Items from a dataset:
———
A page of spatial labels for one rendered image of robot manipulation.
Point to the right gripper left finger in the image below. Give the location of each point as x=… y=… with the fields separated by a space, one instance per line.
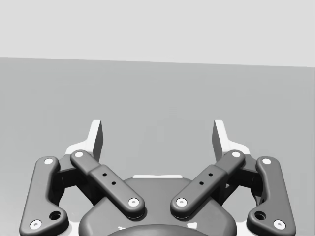
x=103 y=175

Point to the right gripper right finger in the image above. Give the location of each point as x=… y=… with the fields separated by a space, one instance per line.
x=211 y=175

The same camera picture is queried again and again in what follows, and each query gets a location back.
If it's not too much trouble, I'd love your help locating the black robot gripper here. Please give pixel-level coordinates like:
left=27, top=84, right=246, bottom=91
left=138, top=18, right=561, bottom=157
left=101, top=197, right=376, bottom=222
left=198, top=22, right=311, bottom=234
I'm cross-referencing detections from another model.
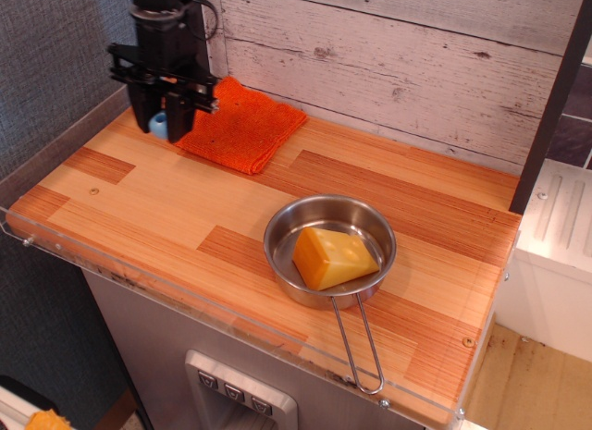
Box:
left=108, top=6, right=217, bottom=143

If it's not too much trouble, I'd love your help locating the blue handled grey spoon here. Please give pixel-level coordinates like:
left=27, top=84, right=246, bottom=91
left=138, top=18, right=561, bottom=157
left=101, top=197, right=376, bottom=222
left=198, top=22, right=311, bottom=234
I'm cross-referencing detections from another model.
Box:
left=148, top=111, right=168, bottom=140

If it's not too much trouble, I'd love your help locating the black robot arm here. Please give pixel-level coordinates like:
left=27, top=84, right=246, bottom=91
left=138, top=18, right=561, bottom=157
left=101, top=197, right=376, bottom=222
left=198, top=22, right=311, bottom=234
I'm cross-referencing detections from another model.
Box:
left=107, top=0, right=218, bottom=143

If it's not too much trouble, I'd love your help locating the orange folded cloth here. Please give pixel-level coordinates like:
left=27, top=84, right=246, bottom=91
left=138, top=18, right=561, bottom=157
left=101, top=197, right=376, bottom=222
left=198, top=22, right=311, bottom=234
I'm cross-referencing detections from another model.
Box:
left=176, top=77, right=307, bottom=175

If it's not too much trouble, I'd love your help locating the clear acrylic table guard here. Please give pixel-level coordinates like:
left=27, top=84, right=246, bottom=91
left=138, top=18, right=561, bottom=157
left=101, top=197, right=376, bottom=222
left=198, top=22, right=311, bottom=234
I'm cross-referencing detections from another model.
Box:
left=1, top=95, right=520, bottom=429

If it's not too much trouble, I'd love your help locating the yellow toy cheese wedge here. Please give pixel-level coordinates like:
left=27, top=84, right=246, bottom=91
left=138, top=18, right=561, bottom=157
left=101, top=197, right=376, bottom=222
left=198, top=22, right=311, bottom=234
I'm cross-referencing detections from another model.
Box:
left=292, top=227, right=379, bottom=291

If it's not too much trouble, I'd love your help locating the silver toy dispenser panel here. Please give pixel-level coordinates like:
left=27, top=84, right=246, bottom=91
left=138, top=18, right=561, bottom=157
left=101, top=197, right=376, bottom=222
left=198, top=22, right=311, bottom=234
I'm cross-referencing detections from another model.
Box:
left=185, top=350, right=299, bottom=429

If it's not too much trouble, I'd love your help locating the yellow object bottom left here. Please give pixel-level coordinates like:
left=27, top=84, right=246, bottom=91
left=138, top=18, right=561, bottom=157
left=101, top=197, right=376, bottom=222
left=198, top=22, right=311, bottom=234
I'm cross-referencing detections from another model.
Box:
left=24, top=410, right=72, bottom=430

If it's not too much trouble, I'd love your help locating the white toy cabinet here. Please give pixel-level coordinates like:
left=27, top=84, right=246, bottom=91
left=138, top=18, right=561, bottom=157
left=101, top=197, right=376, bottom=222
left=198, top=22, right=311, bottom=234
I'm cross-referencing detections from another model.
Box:
left=494, top=160, right=591, bottom=361

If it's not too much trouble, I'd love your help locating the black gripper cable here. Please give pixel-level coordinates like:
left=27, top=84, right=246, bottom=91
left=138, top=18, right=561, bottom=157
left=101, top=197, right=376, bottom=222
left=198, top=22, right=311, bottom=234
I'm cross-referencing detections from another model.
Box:
left=184, top=0, right=219, bottom=41

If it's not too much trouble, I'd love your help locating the steel pan with wire handle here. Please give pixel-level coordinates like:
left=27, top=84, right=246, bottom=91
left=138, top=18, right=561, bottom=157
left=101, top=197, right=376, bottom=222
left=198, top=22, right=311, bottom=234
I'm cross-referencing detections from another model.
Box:
left=264, top=194, right=397, bottom=395

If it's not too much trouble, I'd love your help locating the dark vertical post right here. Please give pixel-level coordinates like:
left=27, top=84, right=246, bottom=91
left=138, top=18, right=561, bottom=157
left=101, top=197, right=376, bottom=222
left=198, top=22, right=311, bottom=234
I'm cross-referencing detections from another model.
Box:
left=509, top=0, right=591, bottom=215
———
DIRECTIONS FOR THIS TASK >>
Return every entry above word for word, and include no images.

FINISHED TASK >>
A page of spatial labels for one rendered image of robot manipulation.
Point to the right gripper left finger in the image below. Give the location of each point as x=… y=… with the fields separated by a space, one instance per line.
x=103 y=175

Point to the right gripper right finger in the image above. Give the location of each point as x=… y=… with the fields separated by a space, one instance per line.
x=211 y=175

The same camera picture is queried again and again in what follows, and each query gets a location back.
If it's not too much trouble, I'd love your help locating the black robot gripper here. Please give pixel-level coordinates like:
left=27, top=84, right=246, bottom=91
left=138, top=18, right=561, bottom=157
left=101, top=197, right=376, bottom=222
left=198, top=22, right=311, bottom=234
I'm cross-referencing detections from another model.
Box:
left=108, top=6, right=217, bottom=143

If it's not too much trouble, I'd love your help locating the blue handled grey spoon here. Please give pixel-level coordinates like:
left=27, top=84, right=246, bottom=91
left=138, top=18, right=561, bottom=157
left=101, top=197, right=376, bottom=222
left=198, top=22, right=311, bottom=234
I'm cross-referencing detections from another model.
Box:
left=148, top=111, right=168, bottom=140

If it's not too much trouble, I'd love your help locating the black robot arm here. Please give pixel-level coordinates like:
left=27, top=84, right=246, bottom=91
left=138, top=18, right=561, bottom=157
left=101, top=197, right=376, bottom=222
left=198, top=22, right=311, bottom=234
I'm cross-referencing detections from another model.
Box:
left=107, top=0, right=218, bottom=143

If it's not too much trouble, I'd love your help locating the orange folded cloth here. Please give pixel-level coordinates like:
left=27, top=84, right=246, bottom=91
left=138, top=18, right=561, bottom=157
left=101, top=197, right=376, bottom=222
left=198, top=22, right=311, bottom=234
I'm cross-referencing detections from another model.
Box:
left=176, top=77, right=307, bottom=175

If it's not too much trouble, I'd love your help locating the clear acrylic table guard here. Please give pixel-level coordinates like:
left=27, top=84, right=246, bottom=91
left=138, top=18, right=561, bottom=157
left=101, top=197, right=376, bottom=222
left=198, top=22, right=311, bottom=234
I'm cross-referencing detections from another model.
Box:
left=1, top=95, right=520, bottom=429

If it's not too much trouble, I'd love your help locating the yellow toy cheese wedge here. Please give pixel-level coordinates like:
left=27, top=84, right=246, bottom=91
left=138, top=18, right=561, bottom=157
left=101, top=197, right=376, bottom=222
left=198, top=22, right=311, bottom=234
I'm cross-referencing detections from another model.
Box:
left=292, top=227, right=379, bottom=291

If it's not too much trouble, I'd love your help locating the silver toy dispenser panel here. Please give pixel-level coordinates like:
left=27, top=84, right=246, bottom=91
left=138, top=18, right=561, bottom=157
left=101, top=197, right=376, bottom=222
left=198, top=22, right=311, bottom=234
I'm cross-referencing detections from another model.
Box:
left=185, top=350, right=299, bottom=429

If it's not too much trouble, I'd love your help locating the yellow object bottom left here. Please give pixel-level coordinates like:
left=27, top=84, right=246, bottom=91
left=138, top=18, right=561, bottom=157
left=101, top=197, right=376, bottom=222
left=198, top=22, right=311, bottom=234
I'm cross-referencing detections from another model.
Box:
left=24, top=410, right=72, bottom=430

If it's not too much trouble, I'd love your help locating the white toy cabinet here. Please give pixel-level coordinates like:
left=27, top=84, right=246, bottom=91
left=138, top=18, right=561, bottom=157
left=101, top=197, right=376, bottom=222
left=198, top=22, right=311, bottom=234
I'm cross-referencing detections from another model.
Box:
left=494, top=160, right=591, bottom=361

If it's not too much trouble, I'd love your help locating the black gripper cable here. Please give pixel-level coordinates like:
left=27, top=84, right=246, bottom=91
left=138, top=18, right=561, bottom=157
left=101, top=197, right=376, bottom=222
left=198, top=22, right=311, bottom=234
I'm cross-referencing detections from another model.
Box:
left=184, top=0, right=219, bottom=41

If it's not too much trouble, I'd love your help locating the steel pan with wire handle here. Please give pixel-level coordinates like:
left=27, top=84, right=246, bottom=91
left=138, top=18, right=561, bottom=157
left=101, top=197, right=376, bottom=222
left=198, top=22, right=311, bottom=234
I'm cross-referencing detections from another model.
Box:
left=264, top=194, right=397, bottom=395

If it's not too much trouble, I'd love your help locating the dark vertical post right here. Please give pixel-level coordinates like:
left=27, top=84, right=246, bottom=91
left=138, top=18, right=561, bottom=157
left=101, top=197, right=376, bottom=222
left=198, top=22, right=311, bottom=234
I'm cross-referencing detections from another model.
Box:
left=509, top=0, right=591, bottom=215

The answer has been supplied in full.